Старлея жалко немного. Воевать всё рвался. Помогать братскому народу, мать его, с терроризмом бороться. Хотя и поделом ему. Навоевался вдосталь. Выше крыши. Хорошо хоть сигарет изрядно, а то и вовсе сдвинешься, особенно с водилой. Сосед его, Храмец, говорил, что плакал он, как дите малое, только что в штаны не напустил. С кулаками бросался. Теперь все броню гладит. Нюхает. Псих. Старлей прав ведь – что после напалма останется? Весь перед ведь залило, горело жутко, всё должно было выгореть – и кровь, и остальное… Хотя Храмец говорил, все стекла перископные кровью залило, так и брызнуло, как из помидора давленого. Говорил даже, слышал хряск. Врет, скорее всего. Помню, на улице легковушку давили, слышно не было ничего совсем, ни хруста, ни скрежета. Дизель ревет, вроде глухо, но мощно, воздух дрожит даже, и шлем к тому же. Врет. А если всё-таки…
Чупров торопливо огляделся по сторонам – никого не видно – и, нагнувшись, понюхал броню.
Позади танка из брезента, веревок и кольев был устроен навес. Старший лейтенант сидел под ним. И смотрел на облака. Ему они казались горами. В горах было холодно. Старший лейтенант знал это точно и доподлинно. Он недавно был там. Совсем недавно. В горах лежал снег. Ноздреватый, с грязцой. Откуда там, наверху, грязь? Наверное, приносит снизу ветром. Сдувает с дорог, с куч выброшенной саперными лопатами земли. От наших дел грязь повсюду. И всё-таки – там прохладно. Солнце и там жарит, и еще сильнее, но воздух прозрачный и холодный. Зайдешь в тень – сразу зябко. Там по камням течет холодная вода. Много, очень много холодной воды.

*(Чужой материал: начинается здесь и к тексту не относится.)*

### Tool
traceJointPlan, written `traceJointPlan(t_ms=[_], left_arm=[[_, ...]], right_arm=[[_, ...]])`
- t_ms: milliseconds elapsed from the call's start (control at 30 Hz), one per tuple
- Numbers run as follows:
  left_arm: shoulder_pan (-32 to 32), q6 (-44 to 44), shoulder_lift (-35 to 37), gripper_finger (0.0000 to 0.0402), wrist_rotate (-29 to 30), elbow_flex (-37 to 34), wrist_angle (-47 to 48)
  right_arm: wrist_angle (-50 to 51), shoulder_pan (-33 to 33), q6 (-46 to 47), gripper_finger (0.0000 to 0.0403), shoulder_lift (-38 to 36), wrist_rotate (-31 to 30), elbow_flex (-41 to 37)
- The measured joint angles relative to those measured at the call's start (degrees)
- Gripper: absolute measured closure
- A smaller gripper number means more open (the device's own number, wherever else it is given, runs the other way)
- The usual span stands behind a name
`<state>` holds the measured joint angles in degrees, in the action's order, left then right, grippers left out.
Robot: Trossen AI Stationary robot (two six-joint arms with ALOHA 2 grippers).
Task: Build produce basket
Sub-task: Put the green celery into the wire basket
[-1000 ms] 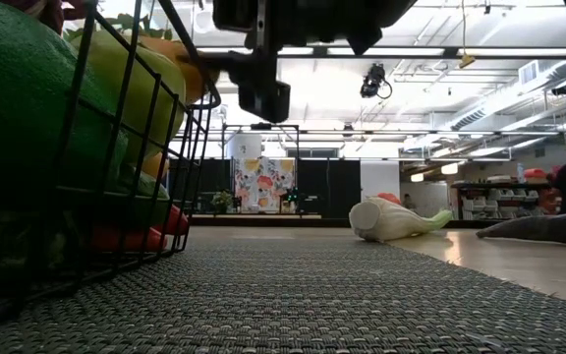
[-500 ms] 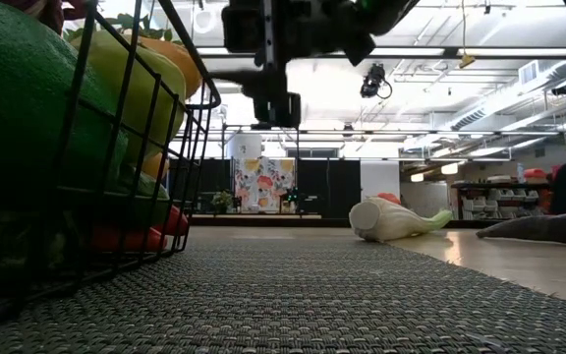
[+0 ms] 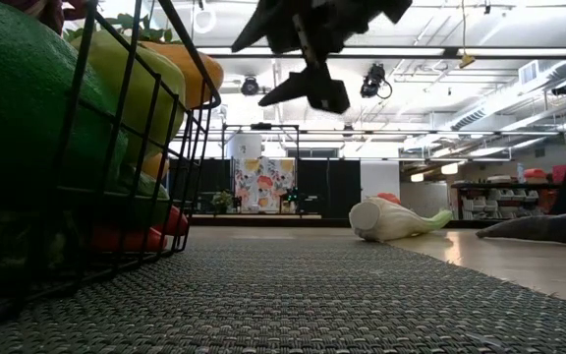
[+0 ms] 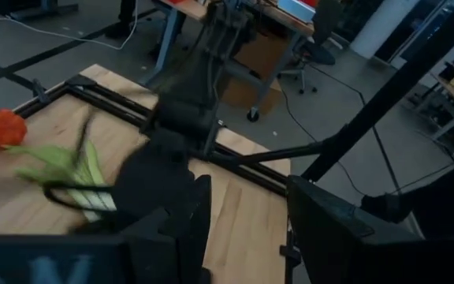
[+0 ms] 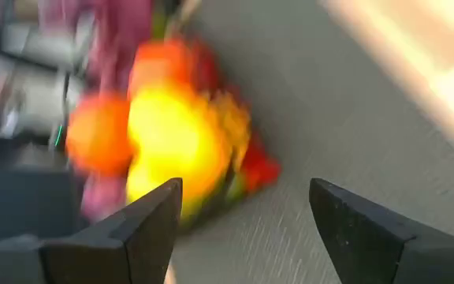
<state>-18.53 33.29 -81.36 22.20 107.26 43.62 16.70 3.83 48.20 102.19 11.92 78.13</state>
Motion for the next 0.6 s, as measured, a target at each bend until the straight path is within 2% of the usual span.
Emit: traceJointPlan(t_ms=[67,133,333,433,600], left_arm=[[-0.3,-0.5,0.0,0.0230,0.0,0.0,0.0],[-0.7,-1.2,0.0,0.0230,0.0,0.0,0.0],[-2.0,-1.5,0.0,0.0230,0.0,0.0,0.2],[-2.3,-1.5,0.0,0.0230,0.0,0.0,1.4],[-1.9,-1.6,0.0,0.0230,0.0,0.0,2.3]], right_arm=[[0.4,-0.2,1.5,0.0120,-0.8,-5.6,0.0],[3.5,-0.3,3.8,0.0120,-1.3,-8.5,0.0],[28.0,-0.3,15.6,0.0120,-2.3,-15.6,0.0],[37.1,-0.8,25.2,0.0120,-2.3,-16.8,0.0],[45.3,-2.0,31.1,0.0120,-2.4,-19.8,0.0]])
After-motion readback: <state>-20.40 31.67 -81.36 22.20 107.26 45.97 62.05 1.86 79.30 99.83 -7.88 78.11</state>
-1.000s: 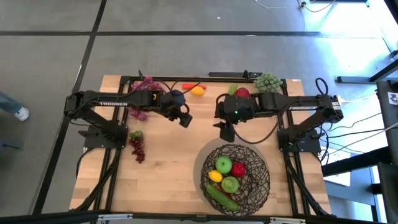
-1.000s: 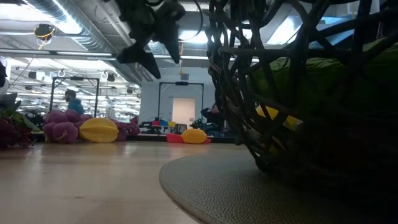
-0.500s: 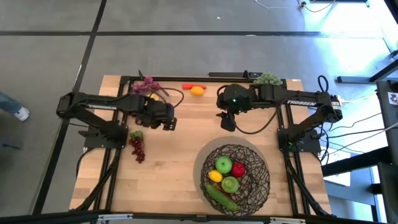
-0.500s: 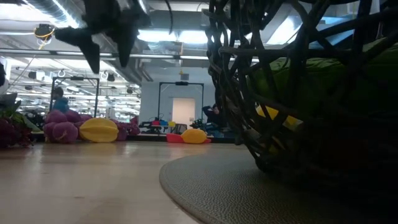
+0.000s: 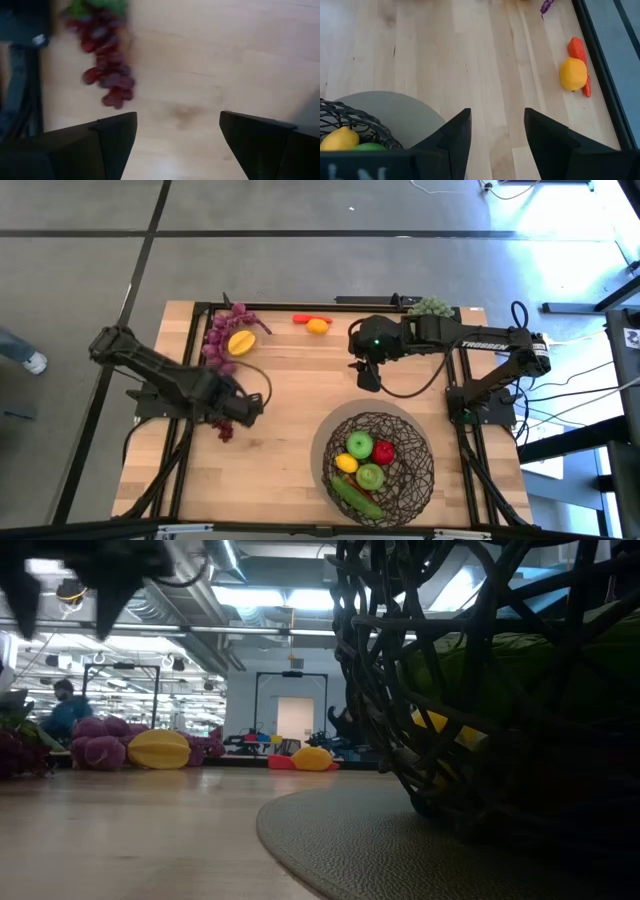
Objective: Build produce basket
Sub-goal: Put the violet grapes into the wire basket
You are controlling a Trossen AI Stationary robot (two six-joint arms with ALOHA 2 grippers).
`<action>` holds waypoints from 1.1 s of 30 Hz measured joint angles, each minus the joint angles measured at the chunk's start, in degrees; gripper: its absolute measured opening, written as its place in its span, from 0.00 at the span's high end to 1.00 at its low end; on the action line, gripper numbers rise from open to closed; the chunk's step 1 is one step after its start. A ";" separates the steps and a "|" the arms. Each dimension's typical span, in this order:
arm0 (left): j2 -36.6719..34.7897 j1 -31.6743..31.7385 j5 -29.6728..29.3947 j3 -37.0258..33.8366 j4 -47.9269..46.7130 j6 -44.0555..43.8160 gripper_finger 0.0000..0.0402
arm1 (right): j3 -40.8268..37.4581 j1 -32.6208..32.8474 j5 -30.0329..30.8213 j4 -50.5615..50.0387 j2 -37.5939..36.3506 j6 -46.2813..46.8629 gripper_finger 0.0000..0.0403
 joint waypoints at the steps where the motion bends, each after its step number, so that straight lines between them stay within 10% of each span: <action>1: 0.00 -1.06 0.02 -1.25 -0.12 -2.59 0.32 | 0.00 0.00 0.00 0.00 0.00 -0.05 0.56; 8: 0.00 -5.56 -0.18 -10.91 0.70 -13.54 0.32 | 0.00 0.00 0.01 0.00 0.00 -0.19 0.56; 33: -0.05 -6.00 -6.07 -31.36 21.66 -10.43 0.32 | -0.02 0.00 0.01 1.84 0.00 1.69 0.56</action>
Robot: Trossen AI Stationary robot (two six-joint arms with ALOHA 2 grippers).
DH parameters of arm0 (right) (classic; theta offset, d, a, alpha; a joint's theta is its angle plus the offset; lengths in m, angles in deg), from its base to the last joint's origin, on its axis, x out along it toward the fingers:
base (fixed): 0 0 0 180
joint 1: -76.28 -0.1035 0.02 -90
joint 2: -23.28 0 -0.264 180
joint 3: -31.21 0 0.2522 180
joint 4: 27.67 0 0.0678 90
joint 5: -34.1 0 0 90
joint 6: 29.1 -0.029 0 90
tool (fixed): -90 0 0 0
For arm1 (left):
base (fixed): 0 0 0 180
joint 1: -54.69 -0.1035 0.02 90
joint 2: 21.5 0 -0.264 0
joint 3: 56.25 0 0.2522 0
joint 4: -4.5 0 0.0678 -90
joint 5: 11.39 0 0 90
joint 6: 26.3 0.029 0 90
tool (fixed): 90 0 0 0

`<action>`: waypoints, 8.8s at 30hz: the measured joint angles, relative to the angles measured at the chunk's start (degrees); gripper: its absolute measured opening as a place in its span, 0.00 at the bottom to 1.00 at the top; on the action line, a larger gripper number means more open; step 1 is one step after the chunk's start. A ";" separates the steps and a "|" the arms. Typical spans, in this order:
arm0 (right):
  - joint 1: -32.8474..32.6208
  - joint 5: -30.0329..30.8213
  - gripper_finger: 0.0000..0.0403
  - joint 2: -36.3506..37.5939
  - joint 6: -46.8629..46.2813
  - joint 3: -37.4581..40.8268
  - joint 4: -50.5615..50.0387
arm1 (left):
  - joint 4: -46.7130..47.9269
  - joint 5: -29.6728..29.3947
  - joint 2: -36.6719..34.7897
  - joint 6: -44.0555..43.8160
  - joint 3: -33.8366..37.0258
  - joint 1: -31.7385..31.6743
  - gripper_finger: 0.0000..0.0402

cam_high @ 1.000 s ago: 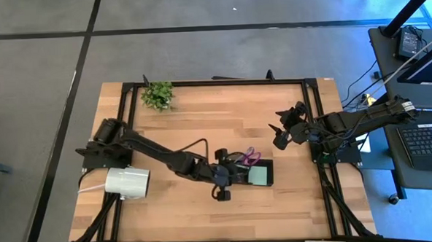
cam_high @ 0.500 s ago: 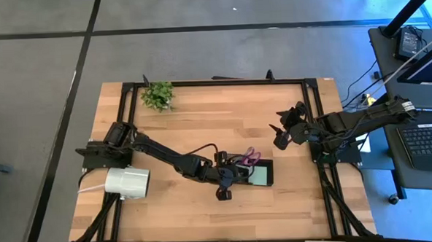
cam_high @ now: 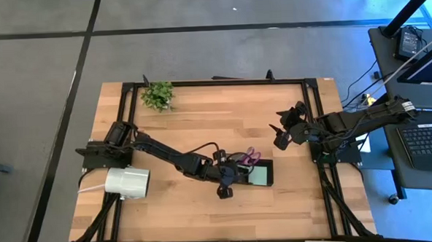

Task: Pick and place office supplies into organizer
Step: Put the golden binder clip into the desk organizer, then return to Home Position

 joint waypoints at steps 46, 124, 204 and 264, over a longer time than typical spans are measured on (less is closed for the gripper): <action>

Около нее приятно отдохнуть. Лечь так, чтобы никто тебя не увидел с тропы. От воды тянет холодком. На лицо падают ледяные брызги. Ледяные. Старший лейтенант пошевелил носком ботинка бидончик. Что-то плеснуло на самом донышке. Он встал, выбрался из-под брезента и полез на танк. Открыл башенный люк и крикнул внутрь:
– Семченко, подай термос!
Отозвались не сразу, что-то звякнуло, зашевелилось. Старший лейтенант потянул носом воздух:
– Семченко!
– Да, господин старший лейтенант? – кто-то хихикнул в темноте.
– Семченко, ты…
– Трезвый как стеклышко. Всегда готовый. У меня в школе по поведению всегда отлично было.
– Ты дерьмо, Семченко, трусливое, паскудное дерьмо. Ты понял меня? Вылазь, вместе с травой. Я тебя предупреждал!
– Предупреждали. А теперь чего – расстреляете перед строем? Из табельного пистолета, правда, Храмец? Наш старший любит пистолетом в харю тыкать, правда? А, забыл, он не слышит. Он себе под днищем могилку выкопал и дрыхнет. Прохладно там. Сверху шестьдесят тонн бронированного дерьма, снизу местные пустоземы. Он себе дерном местечко выложил.
– Семченко! – прошипел старший лейтенант.